69. Triteleia Douglas ex Lindley, Edwards’s Bot. Reg. 15: under plate 1293. 1830.
Triteleia, triplet-lily [Greek tri, three, and teleios, perfect, alluding to all flower parts in threes]
J. Chris Pires
Brodiaea Smith sect. Calliprora (Lindley) S. Watson; B. subg. Calliprora (Lindley) Eastwood; B. subg. Hesperoscordum (Lindley) Eastwood; B. sect. Seubertia (Kunth) S. Watson; B. subg. Triteleia (Douglas ex Lindley) Eastwood; Calliprora Lindley; Hesperoscordum Lindley; Seubertia Kunth
Herbs, perennial, scapose, from fibrous-coated corms. Leaves 1–3, basal; blade narrowly lanceolate (linear in Triteleia ixioides), keeled, channeled, glabrous, margins entire. Scape erect, cylindrical, 1–5 mm diam., rigid. Inflorescences umbellate, open, bracteate; bracts green (purplish in T. lemmoniae), ± lanceolate, scarious. Flowers: perianth 6-tepaled, connate proximally into tube of varying length and shape, usually funnelform, lobes similar, usually ascending to spreading; stamens 6, epitepalous; filaments distinct, adnate to perianth tube in 1 or 2 rows, equal or of 2 unequal lengths, free portions flattened, sometimes dilated at base to form triangle, apical appendages usually absent, when present sometimes forming a crown; anthers versatile, usually curving away from stigma; pistil 3-carpellate; ovary superior, green or colored like perianth (yellow in T. peduncularis, white in T. clementina), stipitate, 3-locular, ovules anatropous, 2–several per locule; style 2–4 mm; stigma weakly 3-lobed; pedicel ± erect, often articulate, usually longer than perianth (shorter in T. crocea). Fruits capsular, ovoid, dehiscence loculicidal. Seeds black, ridged on 1 side, subglobose, rounded, coarsely and irregularly pitted, minutely granulate or granulate-reticulate, coat with crust. x = 7, 8.
Species 15 (14 in the flora): w North America, n Mexico.
For discussion of relationships, see under Brodiaea.

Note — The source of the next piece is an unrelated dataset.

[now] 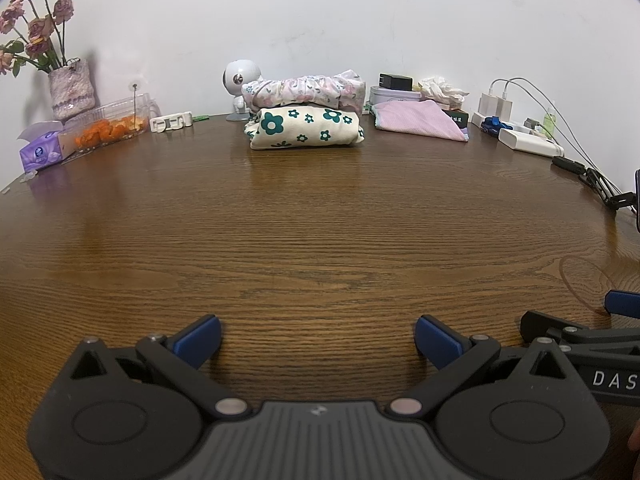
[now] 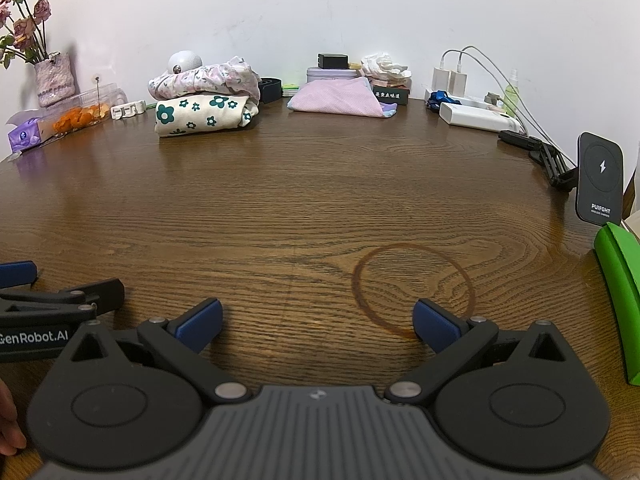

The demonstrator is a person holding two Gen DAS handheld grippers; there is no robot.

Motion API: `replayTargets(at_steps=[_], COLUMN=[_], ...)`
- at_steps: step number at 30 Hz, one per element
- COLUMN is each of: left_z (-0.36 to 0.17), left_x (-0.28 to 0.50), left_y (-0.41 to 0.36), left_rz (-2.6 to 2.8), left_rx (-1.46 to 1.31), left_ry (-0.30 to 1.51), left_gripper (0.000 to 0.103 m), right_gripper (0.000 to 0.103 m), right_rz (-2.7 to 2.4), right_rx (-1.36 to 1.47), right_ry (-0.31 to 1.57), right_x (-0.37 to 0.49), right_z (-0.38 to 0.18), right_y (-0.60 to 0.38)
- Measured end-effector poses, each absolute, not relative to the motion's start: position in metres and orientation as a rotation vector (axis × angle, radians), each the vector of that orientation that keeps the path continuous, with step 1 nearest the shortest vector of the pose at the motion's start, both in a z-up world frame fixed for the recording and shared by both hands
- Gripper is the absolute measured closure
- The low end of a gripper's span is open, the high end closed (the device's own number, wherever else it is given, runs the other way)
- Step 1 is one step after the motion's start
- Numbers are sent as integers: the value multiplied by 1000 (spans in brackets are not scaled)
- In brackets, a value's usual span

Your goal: Fold clothes

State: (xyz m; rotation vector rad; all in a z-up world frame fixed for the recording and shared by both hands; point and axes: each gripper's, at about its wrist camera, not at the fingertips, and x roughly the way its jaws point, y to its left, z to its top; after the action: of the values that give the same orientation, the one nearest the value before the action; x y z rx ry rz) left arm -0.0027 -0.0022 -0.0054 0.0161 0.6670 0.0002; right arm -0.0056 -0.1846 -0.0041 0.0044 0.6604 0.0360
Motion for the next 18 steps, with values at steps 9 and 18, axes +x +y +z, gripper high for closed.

Molecular evidence (J. C. Pires 2000) suggests the artificiality of the subgenera and sections that have been recognized within Triteleia, consistent with R. F. Hoover (1941), who recognized sections for reasons of convenience only. Thus, those infrageneric taxa are not utilized here.
Several species of Triteleia are exceedingly variable, and polyploidy is common: multiples of both x = 7 and x = 8 occur, suggesting that chromosomal changes have played a significant evolutionary role within the genus (M. P. Burbanck 1941).
Triteleia is widely distributed west of the Rocky Mountains, but its greatest diversity is in the “Klamath area” of northwestern California and southern Oregon. The corms of some species were eaten by native Americans.
Among the most important diagnostic characters within Triteleia are features of the androecium, particularly stamen height and insertion relative to the perianth, and the presence of apical filament appendages. These characters are easily seen in the field with a hand lens. When collecting flowering specimens, one should make a point of mounting a few dissected flowers in a manner that displays these critical characters.
The only Triteleia species that does not occur in the flora, T. guadalupensis L. W. Lenz, is endemic to Guadalupe Island off Baja California.
Hoover, R. F. 1941. A systematic study of Triteleia. Amer. Midl. Naturalist 25: 73–100. Lenz, L. W. 1975. A biosystematic study of Triteleia (Liliaceae): 1. Revision of the species of section Calliprora. Aliso 8: 221–258. Lenz, L. W. 1976b. A biosystematic study of Triteleia (Liliaceae): 2. Chromosome numbers and karyotypes of the species of section Calliprora. Aliso 8: 353–377.